ZURICH-SCHLIEREN, Switzerland and CONCORD, Mass., Dec. 07, 2025 (GLOBE NEWSWIRE) -- Ad hoc announcement pursuant to Art. 53 LR Molecular Partners AG (SIX: MOLN; NASDAQ: MOLN), a clinical-stage biotech company developing a new class of custom-built protein drugs known as DARPin therapeutics (“Molecular Partners” or the “Company”), has today announced it will present updated data from a Phase 1/2a trial of the multispecific T-cell engager MP0533 in patients with acute myeloid leukemia (AML) in a poster at the 67th American Society of Hematology (ASH) Annual Meeting and Exposition, taking place December 6-9, 2025, in Orlando, Florida.

The poster outlines the latest results of this multicenter, open-label study evaluating MP0533 for the treatment of patients with relapsed/refractory (R/R) AML and myelodysplastic syndrome (MDS)/AML (ClinicalTrials.gov: NCT05673057). Data from cohorts 8 and 9 show that densified MP0533 dosing appears tolerable and leads to markedly improved serum exposure in treatment cycle 1, with encouraging preliminary antitumor activity.
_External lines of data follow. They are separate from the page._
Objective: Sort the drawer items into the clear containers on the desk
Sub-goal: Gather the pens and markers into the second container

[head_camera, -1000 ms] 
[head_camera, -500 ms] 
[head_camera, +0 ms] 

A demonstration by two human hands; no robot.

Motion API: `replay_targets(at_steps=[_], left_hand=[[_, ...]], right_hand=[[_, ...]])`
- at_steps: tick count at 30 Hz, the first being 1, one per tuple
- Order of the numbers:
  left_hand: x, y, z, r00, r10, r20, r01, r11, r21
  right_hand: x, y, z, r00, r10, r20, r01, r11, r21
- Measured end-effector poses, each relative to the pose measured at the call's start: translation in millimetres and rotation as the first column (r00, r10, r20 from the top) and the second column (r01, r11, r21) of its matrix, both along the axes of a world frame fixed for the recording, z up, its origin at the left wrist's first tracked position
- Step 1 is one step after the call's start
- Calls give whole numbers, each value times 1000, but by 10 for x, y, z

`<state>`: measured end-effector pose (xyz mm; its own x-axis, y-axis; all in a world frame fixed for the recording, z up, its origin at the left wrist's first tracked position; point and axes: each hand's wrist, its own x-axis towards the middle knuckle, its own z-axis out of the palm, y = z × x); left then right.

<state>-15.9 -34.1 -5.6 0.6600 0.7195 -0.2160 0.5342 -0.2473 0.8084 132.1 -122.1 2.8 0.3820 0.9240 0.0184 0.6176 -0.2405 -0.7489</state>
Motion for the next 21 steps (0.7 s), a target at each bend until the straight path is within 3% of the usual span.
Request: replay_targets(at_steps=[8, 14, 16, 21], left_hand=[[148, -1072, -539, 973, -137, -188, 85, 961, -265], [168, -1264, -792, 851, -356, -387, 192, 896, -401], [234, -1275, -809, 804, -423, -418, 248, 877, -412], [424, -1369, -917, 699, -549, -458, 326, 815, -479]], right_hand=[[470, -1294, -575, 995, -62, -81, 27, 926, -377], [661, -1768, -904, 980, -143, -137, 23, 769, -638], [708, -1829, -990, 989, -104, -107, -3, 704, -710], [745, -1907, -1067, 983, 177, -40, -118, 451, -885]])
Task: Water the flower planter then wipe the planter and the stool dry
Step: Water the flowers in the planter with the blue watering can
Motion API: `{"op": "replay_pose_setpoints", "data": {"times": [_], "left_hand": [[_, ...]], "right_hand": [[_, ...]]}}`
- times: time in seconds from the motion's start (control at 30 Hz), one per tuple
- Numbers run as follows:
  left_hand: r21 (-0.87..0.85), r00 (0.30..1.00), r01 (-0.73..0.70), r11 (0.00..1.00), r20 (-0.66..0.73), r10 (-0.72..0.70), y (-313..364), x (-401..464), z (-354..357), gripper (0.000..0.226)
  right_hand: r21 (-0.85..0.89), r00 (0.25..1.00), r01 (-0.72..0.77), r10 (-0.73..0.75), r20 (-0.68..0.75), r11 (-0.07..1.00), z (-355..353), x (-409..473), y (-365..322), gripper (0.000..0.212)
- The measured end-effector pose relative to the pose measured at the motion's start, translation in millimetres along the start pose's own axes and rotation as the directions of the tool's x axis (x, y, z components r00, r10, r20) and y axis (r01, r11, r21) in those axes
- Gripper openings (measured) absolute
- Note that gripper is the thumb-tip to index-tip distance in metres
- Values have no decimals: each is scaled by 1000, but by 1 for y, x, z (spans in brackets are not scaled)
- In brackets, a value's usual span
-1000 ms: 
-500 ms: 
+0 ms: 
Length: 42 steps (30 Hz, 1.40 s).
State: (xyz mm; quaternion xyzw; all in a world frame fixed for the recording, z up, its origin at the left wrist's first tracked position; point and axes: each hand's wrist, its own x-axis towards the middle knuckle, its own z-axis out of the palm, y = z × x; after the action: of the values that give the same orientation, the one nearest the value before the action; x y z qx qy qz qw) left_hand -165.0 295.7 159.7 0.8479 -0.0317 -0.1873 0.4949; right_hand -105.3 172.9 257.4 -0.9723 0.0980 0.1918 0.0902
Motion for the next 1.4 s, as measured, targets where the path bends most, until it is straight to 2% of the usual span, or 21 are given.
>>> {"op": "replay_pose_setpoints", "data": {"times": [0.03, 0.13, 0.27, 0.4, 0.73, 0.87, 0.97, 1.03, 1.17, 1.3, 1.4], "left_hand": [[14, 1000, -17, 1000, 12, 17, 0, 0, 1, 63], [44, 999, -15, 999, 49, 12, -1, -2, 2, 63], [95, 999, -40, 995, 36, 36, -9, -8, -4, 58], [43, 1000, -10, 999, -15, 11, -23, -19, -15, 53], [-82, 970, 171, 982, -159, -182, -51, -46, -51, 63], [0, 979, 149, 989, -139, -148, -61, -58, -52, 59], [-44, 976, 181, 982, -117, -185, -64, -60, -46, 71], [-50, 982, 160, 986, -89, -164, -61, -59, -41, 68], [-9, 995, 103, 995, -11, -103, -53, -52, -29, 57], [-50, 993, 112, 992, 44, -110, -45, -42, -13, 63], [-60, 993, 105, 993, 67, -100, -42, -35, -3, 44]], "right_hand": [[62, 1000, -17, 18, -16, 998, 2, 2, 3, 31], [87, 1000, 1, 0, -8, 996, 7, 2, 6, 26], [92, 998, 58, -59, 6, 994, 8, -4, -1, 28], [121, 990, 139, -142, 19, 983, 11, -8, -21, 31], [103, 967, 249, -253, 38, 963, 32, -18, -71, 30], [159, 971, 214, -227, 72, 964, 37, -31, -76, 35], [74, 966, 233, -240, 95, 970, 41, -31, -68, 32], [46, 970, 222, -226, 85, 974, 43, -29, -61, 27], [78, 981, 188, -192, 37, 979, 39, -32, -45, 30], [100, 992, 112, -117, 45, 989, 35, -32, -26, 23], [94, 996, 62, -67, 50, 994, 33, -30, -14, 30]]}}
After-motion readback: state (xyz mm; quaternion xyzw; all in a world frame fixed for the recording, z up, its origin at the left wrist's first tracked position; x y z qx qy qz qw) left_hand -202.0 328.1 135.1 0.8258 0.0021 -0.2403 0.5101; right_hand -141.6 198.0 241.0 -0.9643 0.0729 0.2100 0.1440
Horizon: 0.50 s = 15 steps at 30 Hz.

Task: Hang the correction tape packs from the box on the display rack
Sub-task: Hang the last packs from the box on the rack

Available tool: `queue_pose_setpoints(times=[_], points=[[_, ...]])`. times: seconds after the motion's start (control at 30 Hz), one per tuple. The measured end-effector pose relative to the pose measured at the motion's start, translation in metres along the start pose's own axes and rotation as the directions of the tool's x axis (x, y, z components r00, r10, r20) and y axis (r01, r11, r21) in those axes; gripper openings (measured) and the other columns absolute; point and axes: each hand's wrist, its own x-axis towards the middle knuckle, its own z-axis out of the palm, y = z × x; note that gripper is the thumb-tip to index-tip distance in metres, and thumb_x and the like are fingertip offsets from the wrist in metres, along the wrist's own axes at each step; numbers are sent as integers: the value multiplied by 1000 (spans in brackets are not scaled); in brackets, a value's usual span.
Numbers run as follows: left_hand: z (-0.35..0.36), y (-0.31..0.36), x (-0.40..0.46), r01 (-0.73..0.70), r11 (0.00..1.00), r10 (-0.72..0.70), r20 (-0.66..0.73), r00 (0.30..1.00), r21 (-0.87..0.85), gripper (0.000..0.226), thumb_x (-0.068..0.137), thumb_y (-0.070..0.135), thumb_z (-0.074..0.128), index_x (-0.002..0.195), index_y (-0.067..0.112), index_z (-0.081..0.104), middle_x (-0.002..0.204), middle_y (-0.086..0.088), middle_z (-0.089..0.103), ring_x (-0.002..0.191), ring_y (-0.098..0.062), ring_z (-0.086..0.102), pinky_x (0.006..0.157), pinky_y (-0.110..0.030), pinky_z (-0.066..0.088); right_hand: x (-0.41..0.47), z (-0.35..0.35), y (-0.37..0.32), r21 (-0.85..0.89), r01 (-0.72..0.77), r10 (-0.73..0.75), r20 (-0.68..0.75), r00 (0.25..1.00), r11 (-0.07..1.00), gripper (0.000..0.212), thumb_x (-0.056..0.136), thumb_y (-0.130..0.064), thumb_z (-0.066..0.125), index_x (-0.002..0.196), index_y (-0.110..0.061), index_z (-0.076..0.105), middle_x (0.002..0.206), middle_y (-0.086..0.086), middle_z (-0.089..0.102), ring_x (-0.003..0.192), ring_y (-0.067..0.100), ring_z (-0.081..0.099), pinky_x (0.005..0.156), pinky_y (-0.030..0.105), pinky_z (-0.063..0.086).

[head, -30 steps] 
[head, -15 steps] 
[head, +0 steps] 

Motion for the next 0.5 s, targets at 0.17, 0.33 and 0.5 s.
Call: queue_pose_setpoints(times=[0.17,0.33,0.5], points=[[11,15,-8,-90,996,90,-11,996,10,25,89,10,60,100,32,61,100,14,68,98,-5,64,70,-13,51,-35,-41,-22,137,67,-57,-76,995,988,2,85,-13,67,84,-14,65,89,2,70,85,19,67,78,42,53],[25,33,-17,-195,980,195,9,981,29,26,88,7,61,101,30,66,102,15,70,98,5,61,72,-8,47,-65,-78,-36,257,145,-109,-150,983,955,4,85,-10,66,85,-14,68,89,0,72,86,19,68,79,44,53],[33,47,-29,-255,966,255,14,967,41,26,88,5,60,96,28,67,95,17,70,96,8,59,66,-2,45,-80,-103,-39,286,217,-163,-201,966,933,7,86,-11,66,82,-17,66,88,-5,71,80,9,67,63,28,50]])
“The results in patients with higher frequency dosing regimens of MP0533 are very encouraging. I am happy to see the clinical benefit of MP0533 in a mutation-agnostic manner in R/R AML patients, in particular those with lower disease burden. The data indicate that MP0533 has the potential to significantly improve treatment options for patients with AML and I support investigating MP0533 in a Phase 2 setting to confirm its safety and activity in earlier lines as consolidation addition to existing backbones,” said Prof. Courtney DiNardo, M.D., Division of Cancer Medicine, The University of Texas MD Anderson Cancer Center, Houston, Texas, and co-chair of the MP0533 dose escalation review committee (DERC).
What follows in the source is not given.